Ivan Cankar (1876–1918), the greatest Slovenian writer of the modern era, published the novel Martin Kačur in 1906. The Croatian edition from 1934, translated by Ivo Kozarčanin, is one of the most famous translations of this work.
The novel follows the life of Martin Kačur, a young, honest and enthusiastic teacher who comes to a small provincial town. Full of ideals, eager to enlighten the people and promote social progress, Kačur clashes with the world of petty-bourgeois narrow-mindedness, political corruption, clericalism and national apathy. His struggle ends in complete defeat: he loses his job, his family happiness and, in the end, his last illusions.
Through the character of Martin Kačur, Cankar presents a universal image of an idealist who collapses in conflict with reality. The novel is extremely pessimistic, satirical and critical. The author sharply attacks the Slovenian (and wider South Slavic) petty bourgeoisie, false patriotism and social hypocrisy.

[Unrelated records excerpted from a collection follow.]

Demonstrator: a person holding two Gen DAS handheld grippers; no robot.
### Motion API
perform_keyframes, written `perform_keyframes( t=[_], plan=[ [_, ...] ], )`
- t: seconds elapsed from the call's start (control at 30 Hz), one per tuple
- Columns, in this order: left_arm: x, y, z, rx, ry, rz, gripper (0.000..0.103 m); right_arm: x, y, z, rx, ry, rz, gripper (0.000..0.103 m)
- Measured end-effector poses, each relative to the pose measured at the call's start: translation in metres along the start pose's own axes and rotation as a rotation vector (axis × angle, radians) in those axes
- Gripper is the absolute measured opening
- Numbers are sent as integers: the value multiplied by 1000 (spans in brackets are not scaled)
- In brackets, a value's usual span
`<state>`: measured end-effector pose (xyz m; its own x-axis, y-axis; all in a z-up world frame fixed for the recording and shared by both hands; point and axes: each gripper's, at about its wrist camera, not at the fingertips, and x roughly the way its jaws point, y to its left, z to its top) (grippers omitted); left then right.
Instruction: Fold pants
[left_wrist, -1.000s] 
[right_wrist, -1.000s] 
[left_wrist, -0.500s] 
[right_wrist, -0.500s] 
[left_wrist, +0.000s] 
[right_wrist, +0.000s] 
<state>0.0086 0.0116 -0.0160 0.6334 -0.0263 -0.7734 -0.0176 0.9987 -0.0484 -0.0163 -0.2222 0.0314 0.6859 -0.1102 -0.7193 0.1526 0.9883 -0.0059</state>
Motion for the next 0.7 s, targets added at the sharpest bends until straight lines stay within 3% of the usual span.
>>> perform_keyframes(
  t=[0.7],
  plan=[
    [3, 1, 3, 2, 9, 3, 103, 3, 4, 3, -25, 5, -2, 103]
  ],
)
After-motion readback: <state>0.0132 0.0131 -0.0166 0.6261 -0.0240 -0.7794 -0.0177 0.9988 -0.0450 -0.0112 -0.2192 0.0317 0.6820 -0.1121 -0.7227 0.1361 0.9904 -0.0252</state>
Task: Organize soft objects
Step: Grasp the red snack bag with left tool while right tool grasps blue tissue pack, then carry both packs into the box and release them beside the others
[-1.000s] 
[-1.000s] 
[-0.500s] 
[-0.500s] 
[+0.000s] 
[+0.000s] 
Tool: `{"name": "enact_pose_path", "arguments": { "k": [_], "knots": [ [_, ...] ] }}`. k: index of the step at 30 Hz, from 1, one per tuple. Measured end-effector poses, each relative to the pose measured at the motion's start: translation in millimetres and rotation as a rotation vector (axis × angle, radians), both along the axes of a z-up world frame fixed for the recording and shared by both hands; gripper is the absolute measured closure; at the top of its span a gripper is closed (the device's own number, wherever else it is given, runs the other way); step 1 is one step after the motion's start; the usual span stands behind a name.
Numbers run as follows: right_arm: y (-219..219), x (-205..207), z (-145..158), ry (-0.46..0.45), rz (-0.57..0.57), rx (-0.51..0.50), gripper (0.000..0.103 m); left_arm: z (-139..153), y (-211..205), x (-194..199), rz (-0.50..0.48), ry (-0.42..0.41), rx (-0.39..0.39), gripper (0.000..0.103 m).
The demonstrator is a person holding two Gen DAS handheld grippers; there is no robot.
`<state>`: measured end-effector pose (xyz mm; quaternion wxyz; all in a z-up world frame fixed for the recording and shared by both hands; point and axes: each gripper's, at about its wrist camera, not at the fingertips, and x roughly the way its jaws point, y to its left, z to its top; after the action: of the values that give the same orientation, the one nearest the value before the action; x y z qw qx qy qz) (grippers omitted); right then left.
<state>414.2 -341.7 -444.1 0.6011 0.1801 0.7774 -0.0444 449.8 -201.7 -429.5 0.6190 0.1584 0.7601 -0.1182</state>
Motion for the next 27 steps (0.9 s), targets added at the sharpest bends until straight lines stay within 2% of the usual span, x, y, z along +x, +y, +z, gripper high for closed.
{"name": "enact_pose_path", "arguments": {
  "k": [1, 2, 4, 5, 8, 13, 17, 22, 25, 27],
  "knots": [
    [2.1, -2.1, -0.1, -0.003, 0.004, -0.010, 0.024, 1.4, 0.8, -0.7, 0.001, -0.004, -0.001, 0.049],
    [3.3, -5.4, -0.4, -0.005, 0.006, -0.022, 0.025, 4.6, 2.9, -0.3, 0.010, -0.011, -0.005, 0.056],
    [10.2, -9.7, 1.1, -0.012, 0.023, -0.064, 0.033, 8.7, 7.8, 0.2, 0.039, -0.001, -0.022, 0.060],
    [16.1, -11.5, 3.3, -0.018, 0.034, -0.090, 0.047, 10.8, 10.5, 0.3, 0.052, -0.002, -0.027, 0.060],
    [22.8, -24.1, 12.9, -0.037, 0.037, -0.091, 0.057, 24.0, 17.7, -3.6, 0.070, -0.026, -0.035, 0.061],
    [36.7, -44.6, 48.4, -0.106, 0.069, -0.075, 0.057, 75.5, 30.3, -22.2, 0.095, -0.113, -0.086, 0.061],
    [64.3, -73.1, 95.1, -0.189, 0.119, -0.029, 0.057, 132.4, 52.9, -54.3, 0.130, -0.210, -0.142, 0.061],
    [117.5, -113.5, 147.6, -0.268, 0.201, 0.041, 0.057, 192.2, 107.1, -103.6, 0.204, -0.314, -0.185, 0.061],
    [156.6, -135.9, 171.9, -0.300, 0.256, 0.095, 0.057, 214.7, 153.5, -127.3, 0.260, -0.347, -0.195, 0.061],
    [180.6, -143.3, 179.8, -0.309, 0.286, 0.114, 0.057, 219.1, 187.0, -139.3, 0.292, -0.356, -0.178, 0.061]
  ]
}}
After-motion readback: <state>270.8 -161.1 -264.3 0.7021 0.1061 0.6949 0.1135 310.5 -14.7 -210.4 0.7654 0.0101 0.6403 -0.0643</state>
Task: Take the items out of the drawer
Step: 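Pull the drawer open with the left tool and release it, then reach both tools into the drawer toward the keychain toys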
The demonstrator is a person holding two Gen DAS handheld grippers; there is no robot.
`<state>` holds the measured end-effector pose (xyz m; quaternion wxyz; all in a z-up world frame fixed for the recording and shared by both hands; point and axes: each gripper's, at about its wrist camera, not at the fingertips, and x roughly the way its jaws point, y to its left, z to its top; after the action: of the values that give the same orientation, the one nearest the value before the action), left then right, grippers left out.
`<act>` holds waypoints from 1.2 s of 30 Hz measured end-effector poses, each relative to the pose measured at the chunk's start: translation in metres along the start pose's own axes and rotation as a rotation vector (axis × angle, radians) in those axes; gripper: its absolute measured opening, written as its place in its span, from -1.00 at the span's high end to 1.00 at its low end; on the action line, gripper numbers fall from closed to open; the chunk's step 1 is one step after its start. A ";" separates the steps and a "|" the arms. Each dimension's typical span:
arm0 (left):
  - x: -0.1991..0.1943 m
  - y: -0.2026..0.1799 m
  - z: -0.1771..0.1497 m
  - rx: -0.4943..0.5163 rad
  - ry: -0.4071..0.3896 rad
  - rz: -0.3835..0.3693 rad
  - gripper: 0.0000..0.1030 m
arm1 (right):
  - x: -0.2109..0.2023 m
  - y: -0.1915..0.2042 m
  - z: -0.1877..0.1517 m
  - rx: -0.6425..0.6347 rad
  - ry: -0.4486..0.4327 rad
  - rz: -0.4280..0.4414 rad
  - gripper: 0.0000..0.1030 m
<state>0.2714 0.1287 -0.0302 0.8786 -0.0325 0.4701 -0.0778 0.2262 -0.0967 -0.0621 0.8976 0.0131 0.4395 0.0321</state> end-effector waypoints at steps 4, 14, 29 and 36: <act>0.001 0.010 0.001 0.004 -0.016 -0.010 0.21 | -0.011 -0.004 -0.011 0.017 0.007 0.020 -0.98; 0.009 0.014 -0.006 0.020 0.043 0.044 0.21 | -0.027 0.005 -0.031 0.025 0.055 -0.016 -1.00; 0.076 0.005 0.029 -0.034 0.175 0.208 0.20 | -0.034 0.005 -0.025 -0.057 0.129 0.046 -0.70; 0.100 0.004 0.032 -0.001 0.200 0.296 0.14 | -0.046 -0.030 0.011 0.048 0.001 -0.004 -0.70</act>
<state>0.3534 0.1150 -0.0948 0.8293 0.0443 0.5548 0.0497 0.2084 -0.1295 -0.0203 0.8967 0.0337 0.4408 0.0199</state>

The style is typical of Cankar – precise, ironic, with strong lyrical and symbolic elements.
Martin Kačur is considered one of Cankar's best novels and a masterpiece of Slovenian realism and modernity. It was widely read and appreciated by the Croatian literary audience in the 1930s as a powerful socially critical prose. The work is still relevant today because it addresses the eternal conflict between the individual and society, idealism and pragmatism, and the price paid by those who do not want to adapt to a rotten system.
This 1934 edition is important because it belongs to the period when Cankar's works were popularized in Croatia by the left and progressive intelligentsia.